What the exercise asks
Look through the material below and show every line with the word "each".

Data shown
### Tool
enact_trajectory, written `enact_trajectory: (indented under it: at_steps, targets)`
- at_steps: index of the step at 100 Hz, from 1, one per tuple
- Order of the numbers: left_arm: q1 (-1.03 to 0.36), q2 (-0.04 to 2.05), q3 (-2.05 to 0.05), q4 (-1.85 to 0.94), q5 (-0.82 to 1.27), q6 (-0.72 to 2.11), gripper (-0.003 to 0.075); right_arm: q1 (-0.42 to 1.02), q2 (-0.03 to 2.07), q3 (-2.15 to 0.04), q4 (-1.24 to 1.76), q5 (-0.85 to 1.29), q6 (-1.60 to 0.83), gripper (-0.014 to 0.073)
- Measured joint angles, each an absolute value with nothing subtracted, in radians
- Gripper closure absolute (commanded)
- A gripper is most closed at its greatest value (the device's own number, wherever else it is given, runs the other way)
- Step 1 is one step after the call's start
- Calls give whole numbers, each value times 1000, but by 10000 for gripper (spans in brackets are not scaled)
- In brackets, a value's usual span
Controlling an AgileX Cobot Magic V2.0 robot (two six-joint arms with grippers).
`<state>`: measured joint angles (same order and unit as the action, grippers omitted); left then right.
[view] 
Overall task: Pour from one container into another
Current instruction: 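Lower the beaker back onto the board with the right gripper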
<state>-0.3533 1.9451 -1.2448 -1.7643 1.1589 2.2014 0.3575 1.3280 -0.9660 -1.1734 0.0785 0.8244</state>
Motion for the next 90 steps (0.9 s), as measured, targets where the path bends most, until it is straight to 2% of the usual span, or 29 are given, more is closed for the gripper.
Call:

Task answer
- Measured joint angles, each an absolute value with nothing subtracted, in radians
- Calls give whole numbers, each value times 1000, but by 10000 for gripper (spans in brackets are not scaled)

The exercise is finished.